– Не над, не над, прол-лжай, – сказал он голосом, который особого добра не сулил, хотя и зла тоже, просто был чужим и безразличным, но при этом в нем звенела струнка боли, как будто судья всеми силами старается подавить в себе какую-то тревогу. Он говорил резко, холодно, но не было в нем ничего, что можно было бы назвать надменностью. Тем не менее что-то в нем задевало меня, наполняло острейшей неприязнью, но лишь когда он умолк и двинулся, пошатываясь и запинаясь, по бурому от ломкого сухого бурьяна проходу к винокурне, я понял, что не в нем самом было дело, но скорее в том, как вел себя Харк в его присутствии, – дядя Том да и только: никакого достоинства, беспрестанное холуйское хихиканье и мерзкие, подобострастные ужимки.
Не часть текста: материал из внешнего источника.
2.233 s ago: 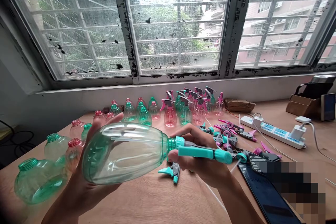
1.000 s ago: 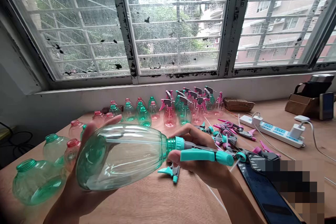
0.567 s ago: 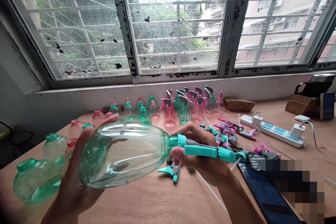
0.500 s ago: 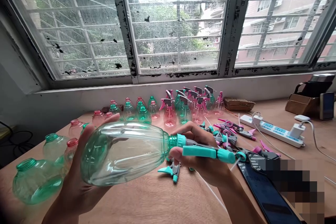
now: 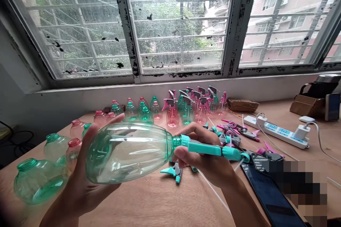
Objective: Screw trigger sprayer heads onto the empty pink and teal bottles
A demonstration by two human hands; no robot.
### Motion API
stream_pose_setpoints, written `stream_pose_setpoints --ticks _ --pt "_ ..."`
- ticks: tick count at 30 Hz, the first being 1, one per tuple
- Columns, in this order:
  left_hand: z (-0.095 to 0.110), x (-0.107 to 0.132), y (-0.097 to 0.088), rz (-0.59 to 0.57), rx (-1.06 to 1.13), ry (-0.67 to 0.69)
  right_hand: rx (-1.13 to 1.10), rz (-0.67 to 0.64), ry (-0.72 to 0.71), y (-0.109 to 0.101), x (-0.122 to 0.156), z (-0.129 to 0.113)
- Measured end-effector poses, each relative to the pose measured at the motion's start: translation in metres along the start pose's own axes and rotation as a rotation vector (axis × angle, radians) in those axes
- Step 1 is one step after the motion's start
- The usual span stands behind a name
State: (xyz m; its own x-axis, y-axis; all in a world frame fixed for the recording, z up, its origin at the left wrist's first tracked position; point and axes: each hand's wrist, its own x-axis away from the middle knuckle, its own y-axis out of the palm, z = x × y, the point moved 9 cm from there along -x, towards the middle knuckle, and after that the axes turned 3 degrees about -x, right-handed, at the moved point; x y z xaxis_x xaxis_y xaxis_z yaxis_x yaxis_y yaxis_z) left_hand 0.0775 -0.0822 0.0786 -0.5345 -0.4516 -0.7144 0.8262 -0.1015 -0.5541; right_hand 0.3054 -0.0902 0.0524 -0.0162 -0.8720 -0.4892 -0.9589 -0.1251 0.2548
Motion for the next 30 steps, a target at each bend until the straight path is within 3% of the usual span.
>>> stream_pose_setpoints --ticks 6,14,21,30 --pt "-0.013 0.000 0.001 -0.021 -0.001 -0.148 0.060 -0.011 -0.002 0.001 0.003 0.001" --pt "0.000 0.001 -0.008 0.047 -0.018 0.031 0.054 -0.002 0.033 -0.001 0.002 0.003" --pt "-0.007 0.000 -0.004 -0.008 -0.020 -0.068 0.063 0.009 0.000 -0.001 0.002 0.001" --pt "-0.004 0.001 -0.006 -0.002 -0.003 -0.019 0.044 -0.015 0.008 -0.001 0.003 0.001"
Харк распорол брюшко очередного кролика. Тельце все еще хранило тепло (по субботам я иногда собирал добычу под вечер); Харк приподнял его за уши, чтобы не упустить кровь: прямо в ней мы кроликов тушили. Помню, как я сидел против Харка на корточках и, охваченный внезапной яростью, глядел в его спокойное, лоснящееся благополучием черное лицо с большим лбом и волевым, красивым очерком широких скул. С идиотической увлеченностью он следил за струйкой густой темно-красной крови, изливающейся в подставленную миску. Лицо у него было такое, что глянешь и скажешь: вот! лицо вождя африканского племени – властное, бесстрашное, решительное и поражающее отчетливой симметрией линий; и все же что-то было не так с его глазами: его глаза или, вернее, выражение, с каким они частенько смотрели – как вот тогда, к примеру, – снижали впечатление от лица, сообщая ему вид безобидной и туповато-податливой покорности. Глаза ребенка, доверчивого иждивенца, глаза пугливой лани, подернутые чуть заметной поволокой робости, а в тот момент так просто женские глаза на его тяжелом, мужественном лице, туповато обращенном к струйке кроличьей крови, и вот от этого я и взъярился. Слышно было, как Кобб со стуком и бряком ворочается в винокурне. Нас он слышать не мог.

– Засранец ты черномазый! – выпалил я. – Сопли тут перед белым распустил, лизоблюд поганый! Да ты, ты, Харк, вонючка черномазая!

Грустные глаза Харка обратились ко мне, доверчивые и по-прежнему робкие.

– Да ты чо, слышь… – начал он сорвавшимся, встревоженным тоном.

– Заткни хайло, ты! – не унимался я. Я был в ярости. Так и подмывало тылом ладони с разворота влепить ему леща, да по губам. – Заткнись, понял? – Понизив голос, хриплым полушепотом я принялся передразнивать: «Красная бочка, сэр! Эт-тая бочка для джентльменов, маса! Я вам и виски принесу!» Чего ты лезешь, чего ты ему задницу лижешь, поганец черномазый? Я тут с тобой чуть прямо не блеванул вообще!

Харк удрученно потупился, обиженно глядя в землю; не отвечал, лишь шевелил влажными губами, сосредоточенно про себя что-то шептал, словно не мог сдержать жестоких угрызений.

– Ниггер ты несчастный, да как же ты не понимаешь? – продолжал я напирать со всех сил. – Как ты не видишь разницу? Разницу между обычной вежливостью и холуйством, а? Он даже не сказал «дайте выпить». Сказал только «где винокурня?». Вопрос задал – всё! Всё! А ты уже тут как тут, ужом подползаешь, аж извертелся весь на брюхе, прямо как гада подколодная – маса то, маса сё! Такое как увидишь, весь обед обратно выскочит!

Не будь духом твоим поспешен на гнев; потому что гнев гнездится в сердце глупых. Устыдившись, я тут же успокоился. Харк был подавлен до крайности. Я сказал ему уже мягче:

– Надо учиться, дружище. Разницу понимать. Я вовсе не к тому, чтобы ты лез на рожон, а то от них и схлопотать недолго. Хамить, дерзить – это не обязательно. Но есть же мера всему. Когда ты так ведешь себя, ты роняешь себя как мужчина. Уже не мужчина ты, а дурак! И одно и то же всю дорогу, снова и снова, и с Тревисом, и с мисс Марией, и, Господи помилуй, даже с пацанами с ихними. Ты ничему не учишься, дурак ты!